Attackers leverage human emotions to trigger a response. They may pose as a family member, a friend, a coworker, or a stranger in need. They will try to get you to take an action that goes against your best interest, like clicking on a link, downloading an attachment, or sending sensitive information.
They try to convince you to perform these actions by creating a fraudulent scenario such as offering large sums of money, threatening you with late fees, or claiming your account has been locked due to suspicious activity. These attacks are tremendously effective and dangerous. All it takes is just one click.

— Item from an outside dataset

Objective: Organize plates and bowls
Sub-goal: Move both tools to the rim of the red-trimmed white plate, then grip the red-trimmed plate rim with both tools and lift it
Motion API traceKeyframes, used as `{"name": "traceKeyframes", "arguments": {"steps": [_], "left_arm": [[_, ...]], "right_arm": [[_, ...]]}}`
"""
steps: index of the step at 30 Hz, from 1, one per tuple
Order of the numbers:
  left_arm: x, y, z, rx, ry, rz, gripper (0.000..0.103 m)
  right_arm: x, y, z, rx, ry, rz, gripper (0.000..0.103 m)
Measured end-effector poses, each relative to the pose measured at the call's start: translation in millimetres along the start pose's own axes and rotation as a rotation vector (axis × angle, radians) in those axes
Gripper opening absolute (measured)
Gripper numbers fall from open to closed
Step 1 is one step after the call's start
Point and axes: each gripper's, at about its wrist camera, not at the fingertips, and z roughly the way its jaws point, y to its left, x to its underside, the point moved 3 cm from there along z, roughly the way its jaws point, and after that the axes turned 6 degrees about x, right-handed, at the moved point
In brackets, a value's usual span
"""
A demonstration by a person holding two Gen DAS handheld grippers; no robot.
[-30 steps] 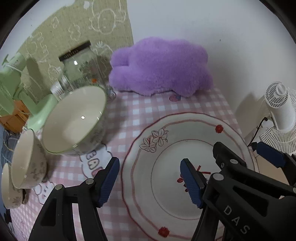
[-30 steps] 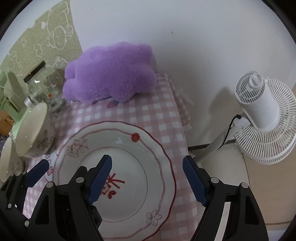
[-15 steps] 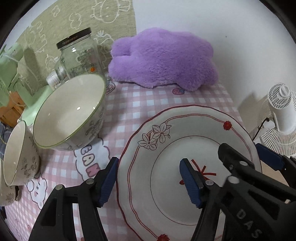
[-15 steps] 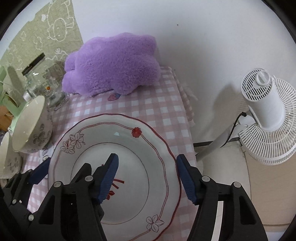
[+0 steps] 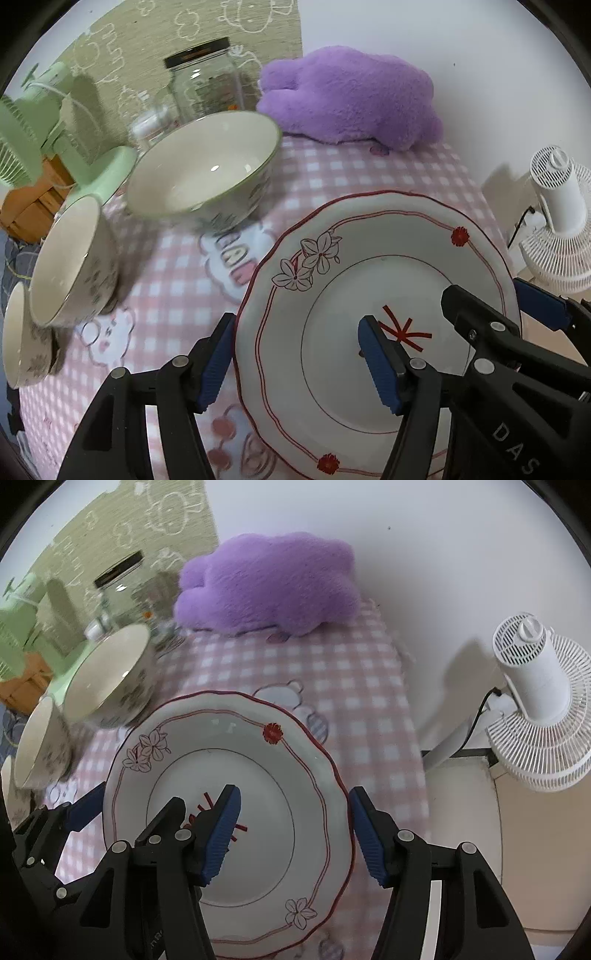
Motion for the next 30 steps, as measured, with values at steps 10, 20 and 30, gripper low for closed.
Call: {"name": "traceKeyframes", "arguments": {"steps": [10,20,30], "left_arm": [[35.7,23.4,-10.5,0.008,0.041,-0.060,0.066],[40.4,21.7,-4.1,-0.003,0.040,-0.013,0.066],[43.9,24.6,-6.8,0.041,0.038,-0.007,0.064]], "right_arm": [[31.3,14.3,-6.4,-0.080,0.069,-0.013,0.058],[37.4,16.7,-7.9,-0.062,0.039,-0.083,0.052],[38.5,10.6,-1.1,-0.113,0.066,-0.053,0.049]]}}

Here are the different types of phishing attacks and tips for protecting yourself.
Spearphishing - Spearphishing takes aim at specific people and organizations. Attackers collect information from social media platforms, public forums, major data breaches, and other routes. The probability of a successful spearphishing campaign increases significantly when the victim believes they are communicating with someone they know. An attacker can impersonate anyone by disguising their email address or phone numbers to reflect a person that you are familiar with.
Vishing - Vishing is accomplished through voice calls. A common example of vishing includes a call from someone claiming to be a representative from Microsoft. This person may inform you that they have detected a virus on your computer. The caller may ask for your credit card information and explain that an updated antivirus software must be purchased and installed. The attacker would then have your credit card information and you will have likely installed malware on your computer, instead of an actual antivirus.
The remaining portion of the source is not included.